The movement is flawless, and the fact that you can't see any support lines or mechanism in that video adds to the realism.

If you happened to take any photos of the build, particularly the movement mechanism, do think about posting a thread in the How-Tos or General Props showing how you put this little guy together. I think a lot of folks would be interested.


----------



## lostskeleton (Aug 30, 2011)

That is beautiful!


----------



## Pumpkin5 (Aug 8, 2010)

:jol: Oh my Gosh! He looks incredible! (I WANT ONE) He looks just like my favorite character. You did a fantastic job. Where did you get the head, or did you make it? I just love him!


----------



## jdblue1976 (Nov 18, 2010)

Thanks very much. I made it all from scratch. I sculpted the head from open cell foam (newbie mistake) then covered it with Foam Putty.


----------



## Pumpkin5 (Aug 8, 2010)

RoxyBlue said:


> The movement is flawless, and the fact that you can't see any support lines or mechanism in that video adds to the realism.
> 
> If you happened to take any photos of the build, particularly the movement mechanism, do think about posting a thread in the How-Tos or General Props showing how you put this little guy together. I think a lot of folks would be interested.

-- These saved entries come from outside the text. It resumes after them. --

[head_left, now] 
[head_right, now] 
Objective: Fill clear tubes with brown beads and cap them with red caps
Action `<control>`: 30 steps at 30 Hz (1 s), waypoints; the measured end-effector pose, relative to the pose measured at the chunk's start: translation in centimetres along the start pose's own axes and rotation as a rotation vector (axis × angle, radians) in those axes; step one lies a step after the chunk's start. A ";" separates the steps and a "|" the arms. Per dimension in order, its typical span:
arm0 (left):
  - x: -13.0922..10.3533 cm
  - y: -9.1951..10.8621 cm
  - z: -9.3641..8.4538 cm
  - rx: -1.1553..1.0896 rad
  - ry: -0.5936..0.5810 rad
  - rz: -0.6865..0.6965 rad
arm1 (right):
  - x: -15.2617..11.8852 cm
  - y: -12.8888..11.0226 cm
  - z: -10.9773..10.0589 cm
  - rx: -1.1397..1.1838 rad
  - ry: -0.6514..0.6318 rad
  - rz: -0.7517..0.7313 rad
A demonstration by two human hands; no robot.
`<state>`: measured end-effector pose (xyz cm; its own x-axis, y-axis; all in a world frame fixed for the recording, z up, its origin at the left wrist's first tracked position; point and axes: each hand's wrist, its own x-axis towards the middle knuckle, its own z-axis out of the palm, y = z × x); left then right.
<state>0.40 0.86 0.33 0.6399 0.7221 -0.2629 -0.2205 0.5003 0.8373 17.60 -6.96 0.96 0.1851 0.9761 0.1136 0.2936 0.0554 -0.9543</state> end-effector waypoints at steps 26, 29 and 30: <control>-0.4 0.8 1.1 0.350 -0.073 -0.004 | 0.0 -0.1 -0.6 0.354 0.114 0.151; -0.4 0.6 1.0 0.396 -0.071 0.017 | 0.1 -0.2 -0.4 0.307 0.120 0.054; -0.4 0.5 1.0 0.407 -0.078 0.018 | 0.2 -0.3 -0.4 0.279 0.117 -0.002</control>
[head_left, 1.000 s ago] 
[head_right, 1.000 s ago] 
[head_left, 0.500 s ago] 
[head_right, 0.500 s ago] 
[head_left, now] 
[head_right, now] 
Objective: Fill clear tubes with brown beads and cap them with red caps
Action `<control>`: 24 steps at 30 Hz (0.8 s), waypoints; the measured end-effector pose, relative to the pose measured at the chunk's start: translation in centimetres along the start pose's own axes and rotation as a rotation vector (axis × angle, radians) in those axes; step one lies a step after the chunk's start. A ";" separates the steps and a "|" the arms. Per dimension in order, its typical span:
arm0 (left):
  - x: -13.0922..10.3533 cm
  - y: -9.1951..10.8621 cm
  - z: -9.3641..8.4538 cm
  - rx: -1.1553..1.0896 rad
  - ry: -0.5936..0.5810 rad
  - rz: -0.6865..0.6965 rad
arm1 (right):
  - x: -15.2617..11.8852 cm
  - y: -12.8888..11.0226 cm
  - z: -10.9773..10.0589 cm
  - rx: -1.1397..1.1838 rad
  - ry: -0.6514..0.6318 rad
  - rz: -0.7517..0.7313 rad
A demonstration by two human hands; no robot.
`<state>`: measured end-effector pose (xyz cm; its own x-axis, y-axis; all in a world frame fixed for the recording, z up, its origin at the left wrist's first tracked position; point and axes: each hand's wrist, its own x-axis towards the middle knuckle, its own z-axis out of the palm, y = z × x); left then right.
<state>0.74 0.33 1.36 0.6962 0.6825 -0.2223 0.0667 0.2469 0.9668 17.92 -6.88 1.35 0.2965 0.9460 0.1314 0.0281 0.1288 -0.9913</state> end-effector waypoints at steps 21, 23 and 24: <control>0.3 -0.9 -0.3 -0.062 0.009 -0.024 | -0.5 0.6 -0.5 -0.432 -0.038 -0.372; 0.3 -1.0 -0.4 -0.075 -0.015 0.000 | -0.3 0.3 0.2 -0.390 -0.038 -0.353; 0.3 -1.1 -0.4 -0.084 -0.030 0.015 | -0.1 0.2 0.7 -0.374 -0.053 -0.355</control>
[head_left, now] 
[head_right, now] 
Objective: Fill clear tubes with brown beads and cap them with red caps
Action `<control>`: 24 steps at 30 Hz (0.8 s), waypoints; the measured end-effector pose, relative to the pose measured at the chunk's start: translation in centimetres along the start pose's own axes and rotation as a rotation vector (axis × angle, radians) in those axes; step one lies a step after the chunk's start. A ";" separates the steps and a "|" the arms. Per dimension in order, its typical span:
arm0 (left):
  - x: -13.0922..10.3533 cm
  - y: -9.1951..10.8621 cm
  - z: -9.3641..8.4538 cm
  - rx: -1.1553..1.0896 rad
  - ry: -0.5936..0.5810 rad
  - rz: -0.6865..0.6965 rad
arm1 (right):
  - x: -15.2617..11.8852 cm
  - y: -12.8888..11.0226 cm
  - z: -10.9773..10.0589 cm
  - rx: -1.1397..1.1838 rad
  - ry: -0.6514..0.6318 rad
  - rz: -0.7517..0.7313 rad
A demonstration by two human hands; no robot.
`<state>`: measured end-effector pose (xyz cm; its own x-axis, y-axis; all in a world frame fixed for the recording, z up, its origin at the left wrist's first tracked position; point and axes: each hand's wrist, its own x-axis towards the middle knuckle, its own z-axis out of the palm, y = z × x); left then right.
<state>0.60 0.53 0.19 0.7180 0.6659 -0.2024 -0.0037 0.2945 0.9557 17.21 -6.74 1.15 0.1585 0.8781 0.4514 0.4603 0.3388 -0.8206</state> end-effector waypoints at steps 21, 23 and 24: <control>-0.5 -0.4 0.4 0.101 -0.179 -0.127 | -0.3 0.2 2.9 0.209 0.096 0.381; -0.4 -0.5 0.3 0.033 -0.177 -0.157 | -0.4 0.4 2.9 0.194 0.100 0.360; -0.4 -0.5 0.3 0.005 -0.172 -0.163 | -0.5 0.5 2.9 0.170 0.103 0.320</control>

:jol: Yes, please! What Roxy said! Please, please, please...and at the risk of being repetitive....PLEASE!


----------



## Pumpkin5 (Aug 8, 2010)

jdblue1976 said:


> Thanks very much. I made it all from scratch. I sculpted the head from open cell foam (newbie mistake) then covered it with Foam Putty.


:jol:That is impressive! He looks just like Zero! Honestly, one of my all time favorite props! (clap, clap, clap) Take a bow!


----------



## jdblue1976 (Nov 18, 2010)

Thank you, thank you....


----------



## Phantom Scarecrow (Sep 27, 2011)

Excellent build! He is great!


----------



## austenandrews (Aug 22, 2010)

Terrific work.


----------



## mickkell (Jan 16, 2009)

That is way cool,definetly on my list of stuff to build.Thanks for posting!


----------



## SuperCreep31 (Nov 22, 2009)

love it! please post a how-to sometime!


----------



## kprimm (Mar 14, 2009)

Holy crap! That is beautifully done. He looks amazing and the motion is superb. Very well done.


----------



## HalloweenZombie (Jul 22, 2007)

I'm liking this one. To the head of the team, Zero!


----------



## debbie5 (Mar 2, 2007)

I want one! oh my gosh....if you made & sold those, I'd buy one in a heartbeat! Excellent!!


----------



## dionicia (Aug 4, 2007)

He turned out cute. Great job.


----------



## psyko99 (Jan 11, 2008)

Cool. Looks very realistic. I too would like to see how you did the movement.


----------



## jdblue1976 (Nov 18, 2010)

*Started the "How-to"*

I started the "How-to" over on the "How-to" forum.

http://www.hauntforum.com/showthread.php?t=28917


----------



## jdblue1976 (Nov 18, 2010)

*Jack*

Zero gets his master to keep him company


----------



## Palmdale Haunter (Mar 3, 2012)

Looks awesome!


----------



## jdblue1976 (Nov 18, 2010)

Jack & Zero together again.


----------